Berlin

Bruchrechnen mit Söder

Die Rechenkünste in Bayern haben die CSU mit Parteichef Markus Söder offensichtlich dazu ermutigt, nun mindestens ein Drittel der Plätze im Sondierungsteam der Union zur Bildung einer neuen Bundesregierung zu verlangen.

Bruchrechnen mit Söder

Lauscht man den Worten von CSU-Chef Markus Söder, hat die CSU in dieser Bundestagswahl richtig abgesahnt. „Wir haben in Deutschland das beste Ergebnis, was die Direktmandate betrifft“, verkündete er vollmundig in der Wahlanalyse. Allein der CDU ist es demnach anzukreiden, dass die Lage für die Union nach dem Wahlverlust so ist, wie sie ist: schlecht. „Die CSU ist jetzt nicht mehr ein Fünftel, sondern ein Viertel in der Unionsfraktion“, frohlockte Söder nach der Wahl vor der Presse und gratulierte dem alten und neuen Landesgruppenchef Alexander Dobrindt. Die klare Botschaft: Die CSU ist stark, die CDU ist schwach. Tatsächlich hat die CSU 45 der möglichen 46 Direktmandate in Bayern gewonnen. Ein Novum ist aber, dass sie einen Sitz abgeben musste. In München-Süd unterlag der CSU-Kandidat und Rechtsanwalt Michael Kuffer ausgerechnet der 28-jährigen Grünen Jamila Schäfer. Über die Landesliste zieht aus Bayern für die CSU keiner ein, weil die errungenen Prozente geringer sind als die Anzahl der Direktmandate.

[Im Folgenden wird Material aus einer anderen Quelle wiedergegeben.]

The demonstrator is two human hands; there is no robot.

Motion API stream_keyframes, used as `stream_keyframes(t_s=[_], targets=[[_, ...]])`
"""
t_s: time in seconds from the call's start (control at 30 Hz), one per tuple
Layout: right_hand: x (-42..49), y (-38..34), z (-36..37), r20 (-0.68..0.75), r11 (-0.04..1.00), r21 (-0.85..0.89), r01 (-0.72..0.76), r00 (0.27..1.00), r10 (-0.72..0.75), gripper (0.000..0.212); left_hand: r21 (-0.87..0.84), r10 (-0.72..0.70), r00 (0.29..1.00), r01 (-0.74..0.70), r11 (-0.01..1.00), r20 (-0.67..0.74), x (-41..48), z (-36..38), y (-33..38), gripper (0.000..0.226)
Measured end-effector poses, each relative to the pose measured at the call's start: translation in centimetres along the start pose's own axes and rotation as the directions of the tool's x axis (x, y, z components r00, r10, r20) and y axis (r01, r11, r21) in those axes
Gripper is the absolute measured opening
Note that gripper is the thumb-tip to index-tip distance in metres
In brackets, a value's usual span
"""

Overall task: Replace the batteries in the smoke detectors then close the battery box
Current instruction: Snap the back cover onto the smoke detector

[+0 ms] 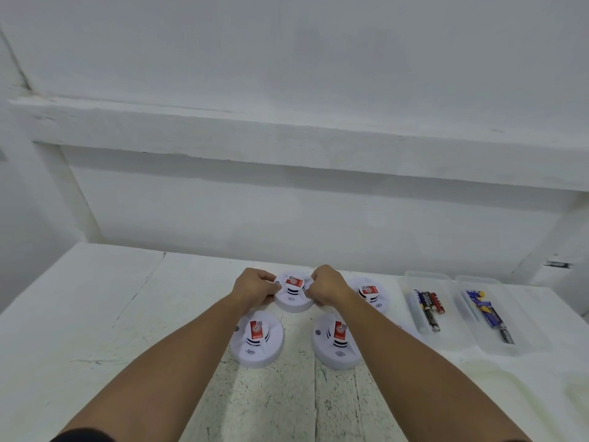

Genau 196 Sitze zählt die Unionsfraktion nun im neuen Bundestag. 151 entfallen auf die CDU. Die CSU hat dabei zwar ihre Position innerhalb der Fraktion tatsächlich gestärkt, aber Söder rechnet sich dennoch vorher und nachher reicher, als er ist. Gemessen an den Sitzen lag der Anteil der CSU in der Unionsfraktion im alten Bundestag bei 18,7%. Im neuen Bundestag sind es 22,9%. Söder hat also großzügig gerundet. Bezogen auf das prozentuale Wahlergebnis, bei dem die CSU 5,2% einfuhr, beträgt der Anteil der Bayern am Gesamtergebnis der Union 21,6% – ein stolzes Resultat, aber auch kein Viertel.

Die Rechenkünste in Bayern haben die CSU mit Söder offensichtlich dazu ermutigt, nun mindestens ein Drittel der Plätze im Sondierungsteam der Union zur Bildung einer neuen Bundesregierung zu verlangen. Fünf Personen nominierte die CSU, noch bevor die Kandidaten der CDU öffentlich wurden. Bei der SPD stand da schon schnell ein schlankes Sondierungsteam von sechs Verhandlern aus Kanzlerkandidat, Partei- und Fraktionsspitze, Generalsekretär und einer erfahrenen Ministerpräsidentin fest. Da blieb die CSU nur knapp darunter, obwohl sie nur ein Fünftel der bundesweiten SPD-Stimmen einfuhr. FDP und Grüne hatten jeweils zehn Personen in ähnlicher Struktur benannt, mit denen sie in die Sondierung ziehen wollen. Die CDU folgte dann ebenfalls mit zehn Politikern. Dies würde das Unionsteam auf 15 Personen anschwellen lassen, wenn alle gemeinsam antreten – und der CSU ein Drittel in diesem Kreis bescheren. Aus Bayern kam von CSU-Generalsekretär Markus Blume umgehend Kritik an der Schwesterpartei wegen der Größe des Teams, nachdem die CSU mit der offensichtlich nicht abgestimmten Nominierung das Problem erst geschaffen hatte. Zuvor soll es Terminschwierigkeiten zwischen CSU und CDU gegeben haben. Vielleicht hatte die CSU-Spitze ausgerechnet, dass sie auf diese Weise mit fünf im Zehnerteam die Hälfte der Plätze besetzen kann. Regieren will die CSU jedenfalls nicht. Denn Söder und seine Leute tun alles, um dies für die Union zu verhindern.